The tallest adult men in America live in Iowa and Alabama, while the tallest women live in South Dakota.
Hawaii, meanwhile, can lay claim to the shortest members of either sex.
Those figures come from the latest release of data from the CDC’s Behavioral Risk Factor Surveillance System (BRFSS), a massive annual survey of health and wellness in the United States. In 2017 the CDC polled more than 450,000 people for the survey, enough to provide accurate estimates of health-related data in all 50 states. The typical public opinion poll, by contrast, surveys about 1,000 people nationwide.

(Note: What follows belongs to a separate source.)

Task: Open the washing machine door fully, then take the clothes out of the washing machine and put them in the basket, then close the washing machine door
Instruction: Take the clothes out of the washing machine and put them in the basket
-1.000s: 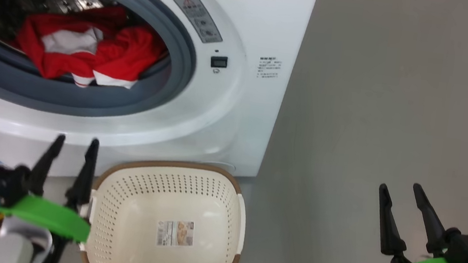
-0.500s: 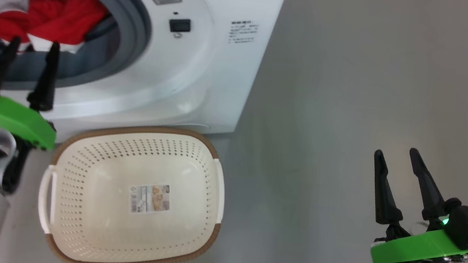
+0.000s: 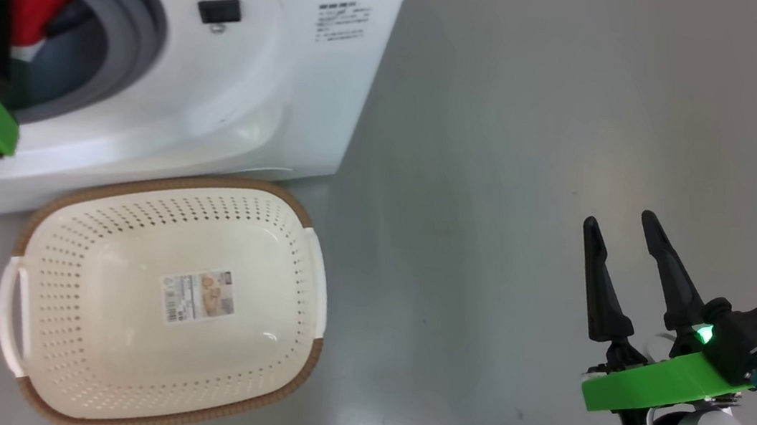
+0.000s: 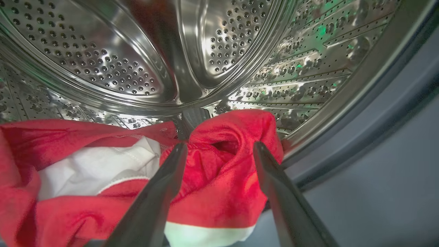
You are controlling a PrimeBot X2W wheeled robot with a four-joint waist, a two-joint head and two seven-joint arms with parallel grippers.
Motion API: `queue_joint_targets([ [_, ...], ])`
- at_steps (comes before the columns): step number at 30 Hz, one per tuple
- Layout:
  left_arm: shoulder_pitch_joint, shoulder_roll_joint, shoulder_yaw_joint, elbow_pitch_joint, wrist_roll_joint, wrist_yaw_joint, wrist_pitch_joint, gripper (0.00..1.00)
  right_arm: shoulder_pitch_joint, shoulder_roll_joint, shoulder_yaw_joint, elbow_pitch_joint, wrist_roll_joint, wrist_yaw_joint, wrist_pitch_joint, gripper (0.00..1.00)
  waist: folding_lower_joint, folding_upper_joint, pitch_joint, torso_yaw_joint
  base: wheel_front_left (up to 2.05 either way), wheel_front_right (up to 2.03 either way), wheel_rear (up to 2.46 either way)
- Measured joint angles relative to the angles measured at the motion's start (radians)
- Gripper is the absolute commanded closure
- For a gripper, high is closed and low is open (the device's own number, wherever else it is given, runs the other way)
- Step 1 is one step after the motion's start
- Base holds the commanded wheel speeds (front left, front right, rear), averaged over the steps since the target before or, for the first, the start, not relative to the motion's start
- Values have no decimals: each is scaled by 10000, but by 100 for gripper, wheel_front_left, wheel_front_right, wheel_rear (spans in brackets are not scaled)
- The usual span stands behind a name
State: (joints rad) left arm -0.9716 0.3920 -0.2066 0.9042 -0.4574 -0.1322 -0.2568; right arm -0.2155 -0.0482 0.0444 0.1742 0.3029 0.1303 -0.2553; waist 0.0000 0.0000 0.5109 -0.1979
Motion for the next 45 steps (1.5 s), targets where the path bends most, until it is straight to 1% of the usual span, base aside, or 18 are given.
queue_joint_targets([
  [7, -655, 174, -709, 988, -90, 0, 0, 0, -2, 2, 79, -86, 52, 0, 0, 0, 0, 0, 319, -301, 0, 0, 0],
  [12, -1078, 418, -1091, 1661, -201, 0, 0, 0, -2, 4, 186, -104, 54, 0, 0, 0, 0, 0, 411, -433, 0, 0, 0],
  [17, -1325, 424, -1611, 2132, -499, 0, 0, 0, -7, 4, 311, -104, 138, 0, 0, 0, 0, 0, 444, -497, 0, 0, 0],
  [23, -1468, 520, -2136, 2383, -731, 0, 0, 0, -161, 4, 368, -151, 138, 0, 0, 0, 0, 0, 433, -531, 0, 0, 0],
  [24, -1493, 531, -2178, 2422, -754, 0, 0, 6, -161, 4, 374, -151, 138, 0, 0, 0, 0, 0, 430, -534, 0, 0, 0],
  [25, -1513, 543, -2230, 2443, -798, 0, 0, 20, -161, 4, 380, -157, 138, 0, 0, 0, 1, 0, 428, -538, 0, 0, 0],
  [27, -1551, 546, -2353, 2449, -830, 0, 0, 55, -161, 4, 384, -167, 138, 0, 0, 0, 0, 0, 429, -538, 0, 0, 0],
  [28, -1559, 546, -2405, 2447, -872, 0, 0, 61, -161, 4, 384, -180, 138, 0, 0, 0, 1, 0, 434, -535, 0, 0, 0],
  [29, -1560, 546, -2451, 2445, -957, 0, 0, 76, -161, 4, 384, -192, 138, 0, 0, 0, 0, 0, 438, -530, 0, 0, 0],
  [31, -1559, 548, -2491, 2439, -1016, 0, 0, 91, -161, 4, 384, -198, 138, 0, 0, 0, 0, 0, 439, -523, 0, 0, 0],
  [32, -1559, 552, -2510, 2364, -1112, 0, 0, 95, -162, 4, 382, -209, 138, 0, -2, 0, 0, 0, 442, -500, 0, 0, 0],
  [34, -1557, 552, -2525, 2284, -1175, 0, 0, 100, -162, 4, 372, -209, 138, 0, 0, 0, 0, 0, 430, -465, 0, 0, 0],
  [38, -1521, 539, -2391, 1910, -1346, 0, 0, 100, -165, 4, 334, -194, 136, 0, 0, 0, 1, 0, 349, -367, 0, 0, 0],
  [45, -662, 291, -1294, 825, -1409, 0, 0, 100, -169, 4, 268, -92, 104, 0, 0, 0, 1, 0, 18, -120, 0, 0, 0],
])
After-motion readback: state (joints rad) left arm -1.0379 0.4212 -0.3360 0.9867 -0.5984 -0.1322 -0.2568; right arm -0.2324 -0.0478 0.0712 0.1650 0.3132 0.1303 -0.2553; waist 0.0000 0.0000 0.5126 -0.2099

The BRFSS is used to track state-level trends in weight and obesity, healthy eating, and physical activity. But the BRFSS also asks its respondents, all of whom are age 18 and older, about their height.
At the state level it runs from about 5 feet 9 inches tall in Hawaii to about 5 feet 11 inches in Alabama and Iowa. Generally speaking, men in the northern plains states and a swath of Appalachia report the tallest heights, while men in the northeast and southwest tend to be shorter.
What’s driving those differences? Race is one big factor. Medical examination data maintained by the CDC shows that white men (average height of 5 feet 10 inches rounded to the nearest inch) and black men (5 feet 9 inches) tend to be significantly taller than Asian (5 feet 7 inches) or Hispanic (5 feet 7 inches) men. Hawaii, California, and New York have high Hispanic and Asian populations. In Hawaii, fewer than one-third of the population identifies as black or white. In Alabama, by contrast, 96 percent of the population is black or white.